- _Task statement_
Nothing but the lines from the one with "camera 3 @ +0" down to the one with "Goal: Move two" should be returned, exactly and with both ends included, from the material below.

- _Given data_
^^^^^^^^^^^^^^^^
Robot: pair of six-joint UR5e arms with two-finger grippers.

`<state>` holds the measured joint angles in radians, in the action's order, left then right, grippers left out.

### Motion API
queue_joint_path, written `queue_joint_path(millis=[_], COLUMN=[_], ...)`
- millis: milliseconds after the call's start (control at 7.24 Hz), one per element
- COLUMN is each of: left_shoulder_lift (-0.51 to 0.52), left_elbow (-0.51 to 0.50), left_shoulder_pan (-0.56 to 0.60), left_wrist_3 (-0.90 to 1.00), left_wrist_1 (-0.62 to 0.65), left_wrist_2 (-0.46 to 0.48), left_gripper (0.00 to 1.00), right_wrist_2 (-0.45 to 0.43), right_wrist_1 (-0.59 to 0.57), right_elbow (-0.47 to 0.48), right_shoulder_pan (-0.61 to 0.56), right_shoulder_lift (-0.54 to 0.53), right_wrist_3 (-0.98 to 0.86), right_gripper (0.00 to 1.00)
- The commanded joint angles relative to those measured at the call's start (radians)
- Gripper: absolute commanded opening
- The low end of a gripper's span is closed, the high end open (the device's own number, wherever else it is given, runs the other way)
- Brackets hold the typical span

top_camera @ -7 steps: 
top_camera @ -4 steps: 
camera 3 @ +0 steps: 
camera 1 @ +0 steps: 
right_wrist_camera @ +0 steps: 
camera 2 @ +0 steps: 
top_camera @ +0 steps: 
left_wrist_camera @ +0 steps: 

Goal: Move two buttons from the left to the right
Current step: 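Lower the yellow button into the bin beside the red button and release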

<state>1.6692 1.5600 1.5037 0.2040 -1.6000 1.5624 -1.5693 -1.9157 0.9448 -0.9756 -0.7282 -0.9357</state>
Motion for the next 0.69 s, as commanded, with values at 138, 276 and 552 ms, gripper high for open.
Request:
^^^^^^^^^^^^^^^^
- _Response_
camera 3 @ +0 steps: 
camera 1 @ +0 steps: 
right_wrist_camera @ +0 steps: 
camera 2 @ +0 steps: 
top_camera @ +0 steps: 
left_wrist_camera @ +0 steps: 

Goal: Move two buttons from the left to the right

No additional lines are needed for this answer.